- Opening Delimiter -

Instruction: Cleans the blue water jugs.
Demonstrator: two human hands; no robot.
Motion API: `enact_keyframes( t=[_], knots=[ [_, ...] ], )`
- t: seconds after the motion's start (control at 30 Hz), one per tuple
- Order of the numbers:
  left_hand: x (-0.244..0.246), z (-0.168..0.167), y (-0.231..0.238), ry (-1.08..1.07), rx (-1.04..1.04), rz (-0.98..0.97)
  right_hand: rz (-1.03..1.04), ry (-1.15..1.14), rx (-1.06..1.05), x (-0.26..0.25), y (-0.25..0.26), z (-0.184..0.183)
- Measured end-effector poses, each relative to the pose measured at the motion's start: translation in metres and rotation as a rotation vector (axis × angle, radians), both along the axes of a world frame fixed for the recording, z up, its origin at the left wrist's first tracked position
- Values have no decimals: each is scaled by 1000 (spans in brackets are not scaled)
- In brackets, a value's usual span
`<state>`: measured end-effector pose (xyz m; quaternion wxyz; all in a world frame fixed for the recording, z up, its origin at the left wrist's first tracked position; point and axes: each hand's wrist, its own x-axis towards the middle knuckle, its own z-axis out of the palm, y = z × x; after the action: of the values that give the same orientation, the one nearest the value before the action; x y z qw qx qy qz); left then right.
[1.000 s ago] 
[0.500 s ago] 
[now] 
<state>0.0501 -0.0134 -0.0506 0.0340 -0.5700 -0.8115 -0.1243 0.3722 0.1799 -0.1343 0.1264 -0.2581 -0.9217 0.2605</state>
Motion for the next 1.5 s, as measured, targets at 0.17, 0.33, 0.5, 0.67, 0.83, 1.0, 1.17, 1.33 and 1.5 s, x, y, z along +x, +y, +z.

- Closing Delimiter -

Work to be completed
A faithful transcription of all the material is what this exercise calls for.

Final answer
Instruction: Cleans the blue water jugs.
Demonstrator: two human hands; no robot.
Motion API: `enact_keyframes( t=[_], knots=[ [_, ...] ], )`
- t: seconds after the motion's start (control at 30 Hz), one per tuple
- Order of the numbers:
  left_hand: x (-0.244..0.246), z (-0.168..0.167), y (-0.231..0.238), ry (-1.08..1.07), rx (-1.04..1.04), rz (-0.98..0.97)
  right_hand: rz (-1.03..1.04), ry (-1.15..1.14), rx (-1.06..1.05), x (-0.26..0.25), y (-0.25..0.26), z (-0.184..0.183)
- Measured end-effector poses, each relative to the pose measured at the motion's start: translation in metres and rotation as a rotation vector (axis × angle, radians), both along the axes of a world frame fixed for the recording, z up, its origin at the left wrist's first tracked position
- Values have no decimals: each is scaled by 1000 (spans in brackets are not scaled)
- In brackets, a value's usual span
`<state>`: measured end-effector pose (xyz m; quaternion wxyz; all in a world frame fixed for the recording, z up, its origin at the left wrist's first tracked position; point and axes: each hand's wrist, its own x-axis towards the middle knuckle, its own z-axis out of the palm, y = z × x; after the action: of the values that give the same orientation, the one nearest the value before the action; x y z qw qx qy qz); left then right.
[1.000 s ago] 
[0.500 s ago] 
[now] 
<state>0.0501 -0.0134 -0.0506 0.0340 -0.5700 -0.8115 -0.1243 0.3722 0.1799 -0.1343 0.1264 -0.2581 -0.9217 0.2605</state>
Motion for the next 1.5 s, as measured, targets at 0.17, 0.33, 0.5, 0.67, 0.83, 1.0, 1.17, 1.33 and 1.5 s, x, y, z along +x, +y, +z.

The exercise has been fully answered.